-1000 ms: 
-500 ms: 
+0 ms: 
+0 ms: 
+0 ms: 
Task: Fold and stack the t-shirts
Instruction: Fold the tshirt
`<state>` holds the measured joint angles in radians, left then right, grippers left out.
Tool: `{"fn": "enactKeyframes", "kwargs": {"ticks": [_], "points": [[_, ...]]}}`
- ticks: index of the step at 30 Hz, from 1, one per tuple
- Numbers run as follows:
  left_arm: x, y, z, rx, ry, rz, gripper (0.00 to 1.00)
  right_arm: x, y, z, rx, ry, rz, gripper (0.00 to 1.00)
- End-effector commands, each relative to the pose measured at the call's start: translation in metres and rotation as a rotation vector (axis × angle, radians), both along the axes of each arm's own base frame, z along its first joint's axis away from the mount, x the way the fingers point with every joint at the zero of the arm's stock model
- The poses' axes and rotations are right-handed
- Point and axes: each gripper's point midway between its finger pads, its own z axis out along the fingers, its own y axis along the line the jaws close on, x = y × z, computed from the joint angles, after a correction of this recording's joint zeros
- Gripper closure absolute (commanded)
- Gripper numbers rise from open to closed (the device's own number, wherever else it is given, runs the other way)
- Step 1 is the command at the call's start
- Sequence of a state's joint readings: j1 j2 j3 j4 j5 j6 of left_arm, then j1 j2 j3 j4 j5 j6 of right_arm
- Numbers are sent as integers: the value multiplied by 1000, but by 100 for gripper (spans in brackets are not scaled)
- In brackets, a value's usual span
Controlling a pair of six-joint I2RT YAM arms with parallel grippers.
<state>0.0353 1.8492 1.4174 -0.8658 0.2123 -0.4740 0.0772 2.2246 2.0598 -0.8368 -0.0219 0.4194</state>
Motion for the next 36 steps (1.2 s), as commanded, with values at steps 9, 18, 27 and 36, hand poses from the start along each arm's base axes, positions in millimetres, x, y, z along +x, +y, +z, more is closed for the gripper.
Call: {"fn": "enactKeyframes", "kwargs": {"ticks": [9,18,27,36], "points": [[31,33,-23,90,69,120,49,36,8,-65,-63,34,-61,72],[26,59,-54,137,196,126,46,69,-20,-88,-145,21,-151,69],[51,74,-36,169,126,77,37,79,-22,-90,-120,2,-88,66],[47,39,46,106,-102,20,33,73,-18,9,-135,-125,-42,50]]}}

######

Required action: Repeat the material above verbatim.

Your solution:
-1000 ms: 
-500 ms: 
+0 ms: 
+0 ms: 
+0 ms: 
Task: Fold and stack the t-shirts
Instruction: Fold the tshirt
`<state>` holds the measured joint angles in radians, left then right, grippers left out.
Tool: `{"fn": "enactKeyframes", "kwargs": {"ticks": [_], "points": [[_, ...]]}}`
- ticks: index of the step at 30 Hz, from 1, one per tuple
- Numbers run as follows:
  left_arm: x, y, z, rx, ry, rz, gripper (0.00 to 1.00)
  right_arm: x, y, z, rx, ry, rz, gripper (0.00 to 1.00)
- End-effector commands, each relative to the pose measured at the call's start: translation in metres and rotation as a rotation vector (axis × angle, radians), both along the axes of each arm's own base frame, z along its first joint's axis away from the mount, x the way the fingers point with every joint at the zero of the arm's stock model
- The poses' axes and rotations are right-handed
- Point and axes: each gripper's point midway between its finger pads, its own z axis out along the fingers, its own y axis along the line the jaws close on, x = y × z, computed from the joint angles, after a correction of this recording's joint zeros
- Gripper closure absolute (commanded)
- Gripper numbers rise from open to closed (the device's own number, wherever else it is given, runs the other way)
- Step 1 is the command at the call's start
- Sequence of a state's joint readings: j1 j2 j3 j4 j5 j6 of left_arm, then j1 j2 j3 j4 j5 j6 of right_arm
- Numbers are sent as integers: the value multiplied by 1000, but by 100 for gripper (spans in brackets are not scaled)
- In brackets, a value's usual span
Controlling a pair of six-joint I2RT YAM arms with parallel grippers.
<state>0.0353 1.8492 1.4174 -0.8658 0.2123 -0.4740 0.0772 2.2246 2.0598 -0.8368 -0.0219 0.4194</state>
Motion for the next 36 steps (1.2 s), as commanded, with values at steps 9, 18, 27 and 36, hand poses from the start along each arm's base axes, positions in millimetres, x, y, z along +x, +y, +z, more is closed for the gripper.
Call: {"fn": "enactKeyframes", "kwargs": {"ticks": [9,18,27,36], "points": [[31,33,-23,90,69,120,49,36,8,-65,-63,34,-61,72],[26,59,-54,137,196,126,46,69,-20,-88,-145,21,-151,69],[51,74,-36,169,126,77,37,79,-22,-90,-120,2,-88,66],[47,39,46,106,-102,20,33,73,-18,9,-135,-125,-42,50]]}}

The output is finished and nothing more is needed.